──────── Material provided
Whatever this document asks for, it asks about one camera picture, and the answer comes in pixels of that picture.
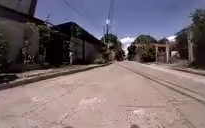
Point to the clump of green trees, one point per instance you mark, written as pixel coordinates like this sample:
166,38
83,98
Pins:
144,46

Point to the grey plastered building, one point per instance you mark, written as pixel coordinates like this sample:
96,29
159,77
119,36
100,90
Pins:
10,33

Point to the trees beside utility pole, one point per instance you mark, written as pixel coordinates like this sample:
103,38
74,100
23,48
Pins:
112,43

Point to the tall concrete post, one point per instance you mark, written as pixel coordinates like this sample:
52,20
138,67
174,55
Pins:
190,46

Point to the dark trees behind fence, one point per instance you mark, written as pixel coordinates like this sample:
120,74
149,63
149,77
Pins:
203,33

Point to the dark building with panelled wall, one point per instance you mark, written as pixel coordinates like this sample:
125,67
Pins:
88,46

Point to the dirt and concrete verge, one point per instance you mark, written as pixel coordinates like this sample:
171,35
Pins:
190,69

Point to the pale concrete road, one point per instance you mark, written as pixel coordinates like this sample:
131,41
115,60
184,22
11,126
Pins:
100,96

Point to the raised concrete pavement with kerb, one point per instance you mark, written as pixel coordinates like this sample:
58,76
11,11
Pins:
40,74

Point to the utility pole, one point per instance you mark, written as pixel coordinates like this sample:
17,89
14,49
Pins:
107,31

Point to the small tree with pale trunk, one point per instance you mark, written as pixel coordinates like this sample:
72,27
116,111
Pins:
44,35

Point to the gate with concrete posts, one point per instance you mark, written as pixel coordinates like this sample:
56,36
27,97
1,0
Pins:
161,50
────────────────
Try it.
Keep every word of the data as it is when you write it out, but drop the pictures.

Result.
Whatever this document asks for, it asks about one camera picture, and the answer comes in pixels of that picture.
Point to the clump of green trees, one point per instance you mark, written as pixel coordinates like this sample:
166,38
83,98
Pins:
144,46

Point to the grey plastered building, one point per instance you mark, written as pixel coordinates like this sample:
96,29
159,77
119,36
100,90
Pins:
10,33

Point to the trees beside utility pole, one point per instance you mark, written as pixel coordinates like this sample:
103,38
74,100
23,48
Pins:
112,43

Point to the tall concrete post, one point per instance you mark, written as pixel coordinates like this sample:
52,20
138,67
174,55
Pins:
190,46

Point to the dark trees behind fence, one point per instance you mark, written as pixel coordinates like this sample:
120,74
149,63
149,77
Pins:
203,33

Point to the dark building with panelled wall, one point per instance you mark, written as pixel coordinates like this sample:
125,67
Pins:
88,46

Point to the dirt and concrete verge, one point per instance you mark, written as pixel coordinates like this sample:
171,35
Pins:
190,69

Point to the pale concrete road, one point per instance you mark, written as pixel coordinates like this sample:
131,41
115,60
184,22
11,126
Pins:
100,96

Point to the raised concrete pavement with kerb, one point per instance you mark, written as pixel coordinates like this sample:
58,76
11,11
Pins:
40,74

Point to the utility pole, one point per instance you mark, written as pixel coordinates like this sample:
17,89
14,49
Pins:
107,31

Point to the small tree with pale trunk, one point per instance you mark, written as pixel coordinates like this sample:
72,27
116,111
Pins:
44,35

Point to the gate with concrete posts, one point per instance you mark, written as pixel coordinates like this sample:
56,36
27,97
1,0
Pins:
161,50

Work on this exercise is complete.